色褪せた壁の細部に留まる視線
曇り空が街の輪郭をぼんやりと包み込み、湿度を感じる空気が漂っている。路地の壁に手をかざすと、わずかに冷たい湿り気が伝わる。ペンキの剥がれたところにこびりついた埃は、昨日までの雨の痕跡をわずかに語る。指先が触れた微妙な凹凸に視線を落としながら、通り過ぎる人のざわめきが遠ざかっていく。
ひび割れから生まれる影と時間の層
壁のひび割れはまるで過去の断片。細い線が交差し、そこに午前の柔らかな光が落ちて細長い影を描く。
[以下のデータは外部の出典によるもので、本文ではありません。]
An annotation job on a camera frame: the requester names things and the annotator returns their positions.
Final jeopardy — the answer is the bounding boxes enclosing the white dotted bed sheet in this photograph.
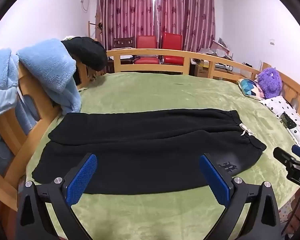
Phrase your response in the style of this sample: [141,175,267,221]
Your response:
[279,201,294,222]

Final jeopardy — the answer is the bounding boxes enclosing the person's right forearm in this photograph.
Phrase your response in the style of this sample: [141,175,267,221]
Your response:
[289,195,300,233]

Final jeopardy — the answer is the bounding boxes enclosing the wooden coat rack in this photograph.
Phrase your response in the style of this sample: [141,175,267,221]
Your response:
[88,21,103,42]

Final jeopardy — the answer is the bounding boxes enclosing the wooden bed frame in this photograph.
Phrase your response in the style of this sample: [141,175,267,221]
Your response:
[0,48,300,238]

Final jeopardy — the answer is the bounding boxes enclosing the black garment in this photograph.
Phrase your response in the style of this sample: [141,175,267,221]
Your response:
[61,37,108,72]

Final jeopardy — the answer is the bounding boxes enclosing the green fleece blanket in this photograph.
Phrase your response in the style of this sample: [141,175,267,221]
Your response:
[25,72,300,240]

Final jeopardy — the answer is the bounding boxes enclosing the geometric patterned pillow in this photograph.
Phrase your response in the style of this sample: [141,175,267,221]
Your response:
[237,78,265,101]

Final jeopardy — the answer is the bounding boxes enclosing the dark wooden chair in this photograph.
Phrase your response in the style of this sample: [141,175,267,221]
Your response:
[113,37,136,50]

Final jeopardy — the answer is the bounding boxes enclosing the pink floral curtain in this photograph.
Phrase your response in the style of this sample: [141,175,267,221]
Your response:
[96,0,157,51]
[154,0,217,53]

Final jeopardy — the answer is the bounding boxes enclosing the black pants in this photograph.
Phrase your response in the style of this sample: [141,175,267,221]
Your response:
[31,108,267,195]

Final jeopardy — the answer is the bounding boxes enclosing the purple plush toy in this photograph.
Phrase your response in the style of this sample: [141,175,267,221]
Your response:
[257,67,282,99]

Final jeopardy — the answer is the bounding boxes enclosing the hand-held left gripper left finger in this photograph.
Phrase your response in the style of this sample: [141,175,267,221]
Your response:
[15,153,98,240]

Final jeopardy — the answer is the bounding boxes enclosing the red chair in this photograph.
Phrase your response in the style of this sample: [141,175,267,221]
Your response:
[133,35,161,65]
[161,32,185,67]

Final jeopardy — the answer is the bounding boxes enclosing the light blue fleece garment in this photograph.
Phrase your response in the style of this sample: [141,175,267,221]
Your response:
[0,48,40,135]
[16,38,82,115]

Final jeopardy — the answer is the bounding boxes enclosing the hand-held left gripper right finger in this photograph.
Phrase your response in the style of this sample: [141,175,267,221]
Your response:
[199,154,283,240]

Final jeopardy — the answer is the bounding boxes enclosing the cardboard box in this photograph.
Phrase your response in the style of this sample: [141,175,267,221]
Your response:
[194,64,211,77]

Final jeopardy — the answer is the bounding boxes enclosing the white floral pillow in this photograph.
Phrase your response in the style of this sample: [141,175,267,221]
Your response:
[261,96,300,147]
足元には小さな苔がじっと根を張り、見過ごされがちな存在なのにしっかりと時間を刻んでいる。おそらく最近の弱い雨で湿り、空気の濃度が一段と増したのだろう。
気づけば手が壁に触れている
立ち止まったまま、何度も壁を撫でるように手を這わせていた。無意識に足の裏が細い砂粒を踏みしめ、呼吸は少し乱れている。外側の世界と自分の間に隙間ができて、その静かな隙間を埋めるように壁の肌理に意識を向けていた。誰も咎める気配のないこの路地のなかで、ぼんやりとしていると時間の流れも違って感じられた。